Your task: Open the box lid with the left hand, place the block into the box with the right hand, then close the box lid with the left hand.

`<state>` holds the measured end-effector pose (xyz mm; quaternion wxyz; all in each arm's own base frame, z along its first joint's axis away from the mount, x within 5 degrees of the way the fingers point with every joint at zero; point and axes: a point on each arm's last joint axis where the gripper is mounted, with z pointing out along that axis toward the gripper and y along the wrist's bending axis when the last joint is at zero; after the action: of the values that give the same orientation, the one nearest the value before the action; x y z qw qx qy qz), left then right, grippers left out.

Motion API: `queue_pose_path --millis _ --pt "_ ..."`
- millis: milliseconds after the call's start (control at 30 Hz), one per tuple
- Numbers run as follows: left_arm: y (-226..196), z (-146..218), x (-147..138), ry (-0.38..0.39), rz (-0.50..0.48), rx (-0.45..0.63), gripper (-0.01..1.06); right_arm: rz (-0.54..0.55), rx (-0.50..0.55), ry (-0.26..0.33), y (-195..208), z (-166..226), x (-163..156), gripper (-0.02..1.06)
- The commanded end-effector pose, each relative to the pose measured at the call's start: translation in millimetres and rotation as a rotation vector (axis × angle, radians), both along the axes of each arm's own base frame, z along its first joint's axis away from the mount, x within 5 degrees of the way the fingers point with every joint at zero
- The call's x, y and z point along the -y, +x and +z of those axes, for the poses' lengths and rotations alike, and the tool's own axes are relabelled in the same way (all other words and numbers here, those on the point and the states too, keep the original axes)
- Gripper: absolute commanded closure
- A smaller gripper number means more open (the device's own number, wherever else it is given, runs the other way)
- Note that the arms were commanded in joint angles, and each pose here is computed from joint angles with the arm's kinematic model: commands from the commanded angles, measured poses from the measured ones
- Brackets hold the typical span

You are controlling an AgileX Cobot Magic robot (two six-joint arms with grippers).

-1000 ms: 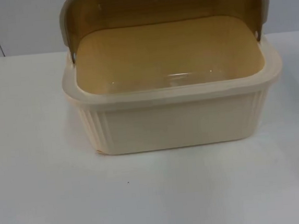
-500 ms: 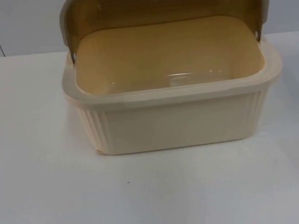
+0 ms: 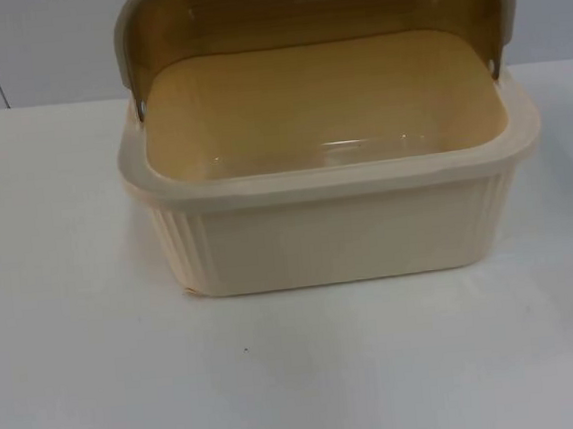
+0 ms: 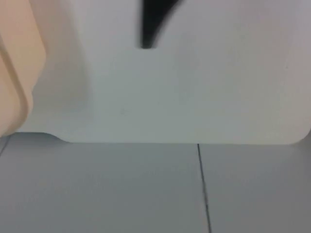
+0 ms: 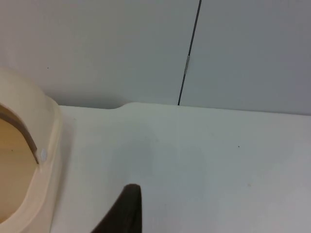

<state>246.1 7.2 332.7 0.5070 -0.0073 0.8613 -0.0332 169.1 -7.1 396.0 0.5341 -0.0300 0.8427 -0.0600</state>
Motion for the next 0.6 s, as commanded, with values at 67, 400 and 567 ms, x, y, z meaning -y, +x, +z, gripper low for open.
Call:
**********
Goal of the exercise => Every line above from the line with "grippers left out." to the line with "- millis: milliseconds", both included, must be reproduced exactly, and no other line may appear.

Answer area =>
`<state>` holds the measured end-effector pose (xyz mm; quaternion wxyz; all in each arm's own base frame, z along its first joint's axis away from the mount, x within 5 degrees of the way the fingers point with every joint at zero; point and axes: a point on each arm's last joint axis where the gripper is mounted, with z pointing out along that axis toward the gripper and y along the wrist's bending axis when the last joint is at zero; after the action: of the values that give the same orientation, the one nearest the value before the action; x y z qw qx qy qz), left then right, grippers left out.

Motion API: `queue_pose_path --millis _ --pt "_ ..."`
- millis: milliseconds after the call's start (control at 30 Hz), one per tuple

The output contains nothing more.